▸ **WORK ORDER**: Please keep to the lines below from the one with "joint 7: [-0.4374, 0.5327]" through the one with "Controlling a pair", and restate them word for word, ends included.

(INFORMATION PROVIDED begins)

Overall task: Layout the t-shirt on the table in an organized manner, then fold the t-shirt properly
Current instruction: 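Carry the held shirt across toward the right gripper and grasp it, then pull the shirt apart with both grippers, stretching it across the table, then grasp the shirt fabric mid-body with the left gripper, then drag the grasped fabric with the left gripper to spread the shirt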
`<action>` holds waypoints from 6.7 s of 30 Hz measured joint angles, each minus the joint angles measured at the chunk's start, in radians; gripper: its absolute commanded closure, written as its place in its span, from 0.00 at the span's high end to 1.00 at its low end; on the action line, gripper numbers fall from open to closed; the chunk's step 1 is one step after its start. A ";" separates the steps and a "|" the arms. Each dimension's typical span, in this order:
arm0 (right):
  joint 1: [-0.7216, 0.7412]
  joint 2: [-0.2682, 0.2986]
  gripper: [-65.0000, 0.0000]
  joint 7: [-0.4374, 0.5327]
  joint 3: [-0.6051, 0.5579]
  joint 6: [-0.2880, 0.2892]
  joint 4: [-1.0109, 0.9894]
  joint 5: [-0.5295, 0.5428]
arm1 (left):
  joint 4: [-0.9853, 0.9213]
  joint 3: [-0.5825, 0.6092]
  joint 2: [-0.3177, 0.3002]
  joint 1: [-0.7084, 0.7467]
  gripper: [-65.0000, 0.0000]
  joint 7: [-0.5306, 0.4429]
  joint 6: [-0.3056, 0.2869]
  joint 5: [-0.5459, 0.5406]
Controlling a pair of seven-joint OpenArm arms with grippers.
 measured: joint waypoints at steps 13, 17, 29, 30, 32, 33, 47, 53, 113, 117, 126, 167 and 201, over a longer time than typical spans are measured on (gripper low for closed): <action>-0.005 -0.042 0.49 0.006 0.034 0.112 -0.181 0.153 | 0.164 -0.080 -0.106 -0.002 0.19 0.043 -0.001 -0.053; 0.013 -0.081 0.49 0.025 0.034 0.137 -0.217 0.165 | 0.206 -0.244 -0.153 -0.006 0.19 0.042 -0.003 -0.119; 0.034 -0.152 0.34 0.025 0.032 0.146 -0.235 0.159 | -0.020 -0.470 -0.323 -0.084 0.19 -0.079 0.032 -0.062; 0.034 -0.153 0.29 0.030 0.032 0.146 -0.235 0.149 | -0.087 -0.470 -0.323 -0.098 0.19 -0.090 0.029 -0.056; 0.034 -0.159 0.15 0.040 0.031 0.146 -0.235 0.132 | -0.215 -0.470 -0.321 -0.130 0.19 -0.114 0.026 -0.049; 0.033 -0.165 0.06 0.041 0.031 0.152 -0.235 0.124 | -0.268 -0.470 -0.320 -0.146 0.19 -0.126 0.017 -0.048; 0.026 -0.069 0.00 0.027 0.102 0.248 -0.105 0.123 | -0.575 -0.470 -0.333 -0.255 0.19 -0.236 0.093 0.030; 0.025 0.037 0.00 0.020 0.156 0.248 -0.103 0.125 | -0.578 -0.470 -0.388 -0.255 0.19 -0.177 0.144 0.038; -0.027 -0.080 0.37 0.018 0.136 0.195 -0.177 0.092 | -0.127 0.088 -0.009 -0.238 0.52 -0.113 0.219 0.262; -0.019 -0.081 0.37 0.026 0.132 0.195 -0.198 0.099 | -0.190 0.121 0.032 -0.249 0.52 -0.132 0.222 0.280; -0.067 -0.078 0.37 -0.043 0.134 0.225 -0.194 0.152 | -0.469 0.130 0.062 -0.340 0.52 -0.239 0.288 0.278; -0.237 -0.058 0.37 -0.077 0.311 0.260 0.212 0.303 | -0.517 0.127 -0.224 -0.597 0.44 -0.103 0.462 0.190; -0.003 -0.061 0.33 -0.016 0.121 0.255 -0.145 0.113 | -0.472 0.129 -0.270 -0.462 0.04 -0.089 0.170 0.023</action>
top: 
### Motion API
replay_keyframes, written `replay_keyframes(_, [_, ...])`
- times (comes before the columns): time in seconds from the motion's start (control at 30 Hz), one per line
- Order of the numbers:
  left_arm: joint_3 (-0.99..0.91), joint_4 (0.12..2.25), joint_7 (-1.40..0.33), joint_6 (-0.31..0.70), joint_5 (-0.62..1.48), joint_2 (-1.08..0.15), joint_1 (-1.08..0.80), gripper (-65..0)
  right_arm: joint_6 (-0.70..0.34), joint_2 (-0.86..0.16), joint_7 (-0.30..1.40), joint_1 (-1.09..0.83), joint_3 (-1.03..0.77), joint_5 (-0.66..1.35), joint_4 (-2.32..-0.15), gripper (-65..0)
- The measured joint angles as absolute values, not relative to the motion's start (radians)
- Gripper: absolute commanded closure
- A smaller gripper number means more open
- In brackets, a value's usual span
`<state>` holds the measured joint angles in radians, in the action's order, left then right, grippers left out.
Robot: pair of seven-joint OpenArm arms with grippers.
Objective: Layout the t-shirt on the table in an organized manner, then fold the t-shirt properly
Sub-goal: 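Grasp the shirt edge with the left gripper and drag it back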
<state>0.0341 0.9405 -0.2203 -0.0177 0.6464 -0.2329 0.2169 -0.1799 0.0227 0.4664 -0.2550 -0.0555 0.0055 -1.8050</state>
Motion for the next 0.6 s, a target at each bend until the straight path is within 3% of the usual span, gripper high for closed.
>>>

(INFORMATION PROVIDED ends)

▸ **OUTPUT OF THE TASK**:
  joint 7: [-0.4374, 0.5327]
  joint 3: [-0.6051, 0.5579]
  joint 6: [-0.2880, 0.2892]
  joint 4: [-1.0109, 0.9894]
  joint 5: [-0.5295, 0.5428]
arm1 (left):
  joint 4: [-0.9853, 0.9213]
  joint 3: [-0.5825, 0.6092]
  joint 2: [-0.3177, 0.3002]
  joint 1: [-0.7084, 0.7467]
  gripper: [-65.0000, 0.0000]
  joint 7: [-0.5306, 0.4429]
  joint 6: [-0.3056, 0.2869]
  joint 5: [-0.5459, 0.5406]
Controlling a pair of seven-joint OpenArm arms with grippers.

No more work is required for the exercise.